## THE PROBLEM
Wherever the string "evenodd" occurs in a line of these records, report that line.

^^^^

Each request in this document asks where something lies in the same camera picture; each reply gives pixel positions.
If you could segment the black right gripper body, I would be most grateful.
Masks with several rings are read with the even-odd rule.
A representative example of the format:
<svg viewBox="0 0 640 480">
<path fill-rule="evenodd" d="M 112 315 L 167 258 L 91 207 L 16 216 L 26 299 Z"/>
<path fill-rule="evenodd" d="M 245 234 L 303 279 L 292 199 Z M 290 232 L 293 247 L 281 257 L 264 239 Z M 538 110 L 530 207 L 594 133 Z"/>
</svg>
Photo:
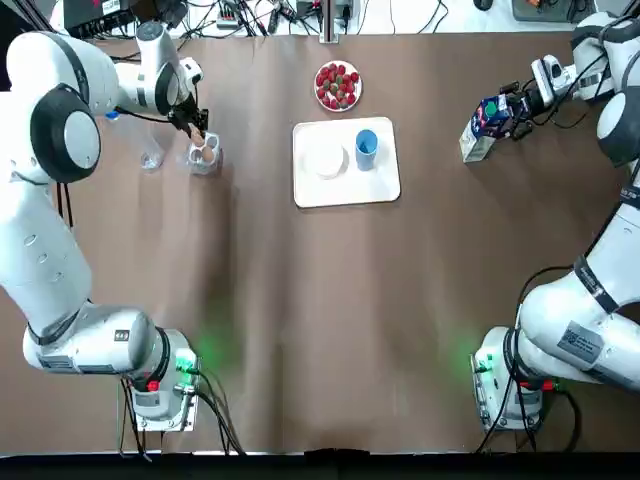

^^^^

## EXERCISE ANSWER
<path fill-rule="evenodd" d="M 112 315 L 167 258 L 91 207 L 16 216 L 26 299 Z"/>
<path fill-rule="evenodd" d="M 245 234 L 303 279 L 292 199 Z M 290 232 L 293 247 L 281 257 L 264 239 Z M 538 110 L 530 207 L 594 133 Z"/>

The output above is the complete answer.